A complete, word-for-word restatement of the entries is needed.
'''
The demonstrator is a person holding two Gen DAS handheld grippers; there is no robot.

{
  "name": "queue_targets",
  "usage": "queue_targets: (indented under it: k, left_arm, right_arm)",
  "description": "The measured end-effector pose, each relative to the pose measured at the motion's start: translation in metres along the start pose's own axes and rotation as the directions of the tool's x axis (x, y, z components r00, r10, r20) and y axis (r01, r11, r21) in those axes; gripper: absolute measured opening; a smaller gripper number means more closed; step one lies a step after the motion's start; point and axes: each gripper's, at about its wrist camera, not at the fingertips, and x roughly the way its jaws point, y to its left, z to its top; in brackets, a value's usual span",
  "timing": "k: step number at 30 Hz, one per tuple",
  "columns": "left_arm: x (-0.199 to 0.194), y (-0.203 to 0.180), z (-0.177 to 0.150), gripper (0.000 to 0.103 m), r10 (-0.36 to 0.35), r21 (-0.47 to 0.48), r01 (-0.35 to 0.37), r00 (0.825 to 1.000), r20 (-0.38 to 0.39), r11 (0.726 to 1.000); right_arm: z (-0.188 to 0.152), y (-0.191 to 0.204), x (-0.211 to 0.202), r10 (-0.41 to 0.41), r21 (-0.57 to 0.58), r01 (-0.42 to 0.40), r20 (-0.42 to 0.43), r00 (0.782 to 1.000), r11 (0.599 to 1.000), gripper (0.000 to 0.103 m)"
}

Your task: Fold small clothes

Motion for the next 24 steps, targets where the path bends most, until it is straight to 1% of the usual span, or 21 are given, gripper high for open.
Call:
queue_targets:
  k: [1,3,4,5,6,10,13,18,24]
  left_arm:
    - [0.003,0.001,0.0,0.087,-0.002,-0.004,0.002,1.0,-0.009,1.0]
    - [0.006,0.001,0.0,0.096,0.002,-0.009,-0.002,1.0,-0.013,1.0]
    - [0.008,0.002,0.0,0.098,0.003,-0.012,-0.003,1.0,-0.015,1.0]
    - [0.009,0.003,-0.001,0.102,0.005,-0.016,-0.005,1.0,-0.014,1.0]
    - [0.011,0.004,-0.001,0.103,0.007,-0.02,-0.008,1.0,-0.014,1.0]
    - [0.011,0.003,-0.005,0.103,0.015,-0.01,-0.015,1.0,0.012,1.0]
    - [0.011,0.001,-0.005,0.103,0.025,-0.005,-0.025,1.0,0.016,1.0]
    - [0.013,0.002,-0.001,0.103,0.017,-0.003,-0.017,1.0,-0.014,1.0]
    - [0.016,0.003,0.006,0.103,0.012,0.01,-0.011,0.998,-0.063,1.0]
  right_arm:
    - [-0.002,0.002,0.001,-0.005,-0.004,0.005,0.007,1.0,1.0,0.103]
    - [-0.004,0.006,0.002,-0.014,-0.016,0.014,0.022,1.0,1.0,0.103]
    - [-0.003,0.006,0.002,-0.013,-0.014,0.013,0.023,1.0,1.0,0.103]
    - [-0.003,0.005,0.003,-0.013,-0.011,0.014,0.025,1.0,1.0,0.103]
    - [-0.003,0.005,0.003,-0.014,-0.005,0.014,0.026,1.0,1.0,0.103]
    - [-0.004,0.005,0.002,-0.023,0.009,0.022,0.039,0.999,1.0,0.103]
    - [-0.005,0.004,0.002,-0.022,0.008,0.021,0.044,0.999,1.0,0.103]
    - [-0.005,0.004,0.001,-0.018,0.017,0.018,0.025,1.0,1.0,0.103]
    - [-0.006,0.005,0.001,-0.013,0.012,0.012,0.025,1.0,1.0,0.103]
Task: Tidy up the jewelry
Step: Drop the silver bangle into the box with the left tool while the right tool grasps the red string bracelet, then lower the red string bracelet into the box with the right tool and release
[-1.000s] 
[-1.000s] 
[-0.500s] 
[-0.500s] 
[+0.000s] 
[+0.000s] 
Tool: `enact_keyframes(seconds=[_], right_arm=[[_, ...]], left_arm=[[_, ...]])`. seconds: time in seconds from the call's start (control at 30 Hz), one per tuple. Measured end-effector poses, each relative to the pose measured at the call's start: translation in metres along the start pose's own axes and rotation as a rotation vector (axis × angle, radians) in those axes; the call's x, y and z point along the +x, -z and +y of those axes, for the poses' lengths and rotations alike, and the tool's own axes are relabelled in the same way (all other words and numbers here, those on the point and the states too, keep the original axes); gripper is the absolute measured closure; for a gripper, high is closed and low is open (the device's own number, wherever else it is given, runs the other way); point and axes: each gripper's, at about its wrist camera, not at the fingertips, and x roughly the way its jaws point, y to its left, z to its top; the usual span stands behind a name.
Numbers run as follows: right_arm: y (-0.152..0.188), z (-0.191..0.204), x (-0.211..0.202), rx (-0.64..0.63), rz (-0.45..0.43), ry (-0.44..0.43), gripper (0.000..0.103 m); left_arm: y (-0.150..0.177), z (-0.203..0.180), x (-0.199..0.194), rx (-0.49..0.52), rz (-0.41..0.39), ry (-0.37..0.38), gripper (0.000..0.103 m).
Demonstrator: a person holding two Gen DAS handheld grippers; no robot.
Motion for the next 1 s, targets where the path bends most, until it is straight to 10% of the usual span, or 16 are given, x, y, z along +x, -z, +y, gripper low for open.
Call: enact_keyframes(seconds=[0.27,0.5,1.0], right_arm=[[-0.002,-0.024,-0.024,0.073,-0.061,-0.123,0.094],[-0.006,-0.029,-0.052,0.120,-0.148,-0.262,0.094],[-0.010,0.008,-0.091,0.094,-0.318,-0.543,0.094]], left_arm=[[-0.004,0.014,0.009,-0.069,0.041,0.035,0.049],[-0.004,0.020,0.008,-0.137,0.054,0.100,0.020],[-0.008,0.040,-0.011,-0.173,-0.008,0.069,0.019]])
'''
Solution for this problem:
The demonstrator is a person holding two Gen DAS handheld grippers; there is no robot.

{
  "name": "queue_targets",
  "usage": "queue_targets: (indented under it: k, left_arm, right_arm)",
  "description": "The measured end-effector pose, each relative to the pose measured at the motion's start: translation in metres along the start pose's own axes and rotation as the directions of the tool's x axis (x, y, z components r00, r10, r20) and y axis (r01, r11, r21) in those axes; gripper: absolute measured opening; a smaller gripper number means more closed; step one lies a step after the motion's start; point and axes: each gripper's, at about its wrist camera, not at the fingertips, and x roughly the way its jaws point, y to its left, z to its top; in brackets, a value's usual span",
  "timing": "k: step number at 30 Hz, one per tuple",
  "columns": "left_arm: x (-0.199 to 0.194), y (-0.203 to 0.180), z (-0.177 to 0.150), gripper (0.000 to 0.103 m), r10 (-0.36 to 0.35), r21 (-0.47 to 0.48), r01 (-0.35 to 0.37), r00 (0.825 to 1.000), r20 (-0.38 to 0.39), r11 (0.726 to 1.000); right_arm: z (-0.188 to 0.152), y (-0.191 to 0.204), x (-0.211 to 0.202), r10 (-0.41 to 0.41), r21 (-0.57 to 0.58), r01 (-0.42 to 0.40), r20 (-0.42 to 0.43), r00 (0.782 to 1.000), r11 (0.599 to 1.000), gripper (0.000 to 0.103 m)"
}

Your task: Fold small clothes

Motion for the next 24 steps, targets where the path bends most, until it is straight to 1% of the usual span, or 21 are given, gripper high for open.
Call:
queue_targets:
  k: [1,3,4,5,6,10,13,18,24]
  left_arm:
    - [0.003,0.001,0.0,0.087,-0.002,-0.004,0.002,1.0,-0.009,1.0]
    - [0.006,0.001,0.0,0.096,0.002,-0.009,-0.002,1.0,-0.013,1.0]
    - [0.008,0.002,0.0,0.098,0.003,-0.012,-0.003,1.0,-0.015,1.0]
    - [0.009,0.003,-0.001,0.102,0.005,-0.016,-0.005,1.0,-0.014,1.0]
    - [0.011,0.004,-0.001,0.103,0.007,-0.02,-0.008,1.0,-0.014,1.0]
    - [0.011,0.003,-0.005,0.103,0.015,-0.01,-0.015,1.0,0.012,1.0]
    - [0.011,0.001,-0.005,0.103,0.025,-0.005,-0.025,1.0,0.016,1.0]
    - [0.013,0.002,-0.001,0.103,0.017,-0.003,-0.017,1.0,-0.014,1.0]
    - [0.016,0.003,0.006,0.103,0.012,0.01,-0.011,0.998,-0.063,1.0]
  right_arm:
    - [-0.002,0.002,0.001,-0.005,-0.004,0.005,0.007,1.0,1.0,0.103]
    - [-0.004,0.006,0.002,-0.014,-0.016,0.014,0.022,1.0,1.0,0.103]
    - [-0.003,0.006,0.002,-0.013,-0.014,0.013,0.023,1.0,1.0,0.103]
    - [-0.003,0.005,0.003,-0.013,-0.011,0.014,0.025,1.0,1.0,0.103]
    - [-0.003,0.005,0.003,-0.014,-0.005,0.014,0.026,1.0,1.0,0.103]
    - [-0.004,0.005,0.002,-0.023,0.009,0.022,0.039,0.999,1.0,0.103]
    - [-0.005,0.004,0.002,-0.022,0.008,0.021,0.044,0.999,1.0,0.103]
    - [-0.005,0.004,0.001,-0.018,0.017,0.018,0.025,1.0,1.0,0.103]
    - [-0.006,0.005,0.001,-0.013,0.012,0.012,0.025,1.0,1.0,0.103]
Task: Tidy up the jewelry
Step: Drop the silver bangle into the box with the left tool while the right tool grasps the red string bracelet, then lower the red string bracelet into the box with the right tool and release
[-1.000s] 
[-1.000s] 
[-0.500s] 
[-0.500s] 
[+0.000s] 
[+0.000s] 
Tool: `enact_keyframes(seconds=[_], right_arm=[[_, ...]], left_arm=[[_, ...]])`. seconds: time in seconds from the call's start (control at 30 Hz), one per tuple. Measured end-effector poses, each relative to the pose measured at the call's start: translation in metres along the start pose's own axes and rotation as a rotation vector (axis × angle, radians) in those axes; the call's x, y and z point along the +x, -z and +y of those axes, for the poses' lengths and rotations alike, and the tool's own axes are relabelled in the same way (all other words and numbers here, those on the point and the states too, keep the original axes); gripper is the absolute measured closure; for a gripper, high is closed and low is open (the device's own number, wherever else it is given, runs the other way); point and axes: each gripper's, at about its wrist camera, not at the fingertips, and x roughly the way its jaws point, y to its left, z to its top; the usual span stands behind a name.
Numbers run as follows: right_arm: y (-0.152..0.188), z (-0.191..0.204), x (-0.211..0.202), rx (-0.64..0.63), rz (-0.45..0.43), ry (-0.44..0.43), gripper (0.000..0.103 m); left_arm: y (-0.150..0.177), z (-0.203..0.180), x (-0.199..0.194), rx (-0.49..0.52), rz (-0.41..0.39), ry (-0.37..0.38), gripper (0.000..0.103 m).
Demonstrator: a person holding two Gen DAS handheld grippers; no robot.
Motion for the next 1 s, targets where the path bends most, until it is straight to 10% of the usual span, or 16 are given, x, y, z along +x, -z, +y, gripper low for open.
Call: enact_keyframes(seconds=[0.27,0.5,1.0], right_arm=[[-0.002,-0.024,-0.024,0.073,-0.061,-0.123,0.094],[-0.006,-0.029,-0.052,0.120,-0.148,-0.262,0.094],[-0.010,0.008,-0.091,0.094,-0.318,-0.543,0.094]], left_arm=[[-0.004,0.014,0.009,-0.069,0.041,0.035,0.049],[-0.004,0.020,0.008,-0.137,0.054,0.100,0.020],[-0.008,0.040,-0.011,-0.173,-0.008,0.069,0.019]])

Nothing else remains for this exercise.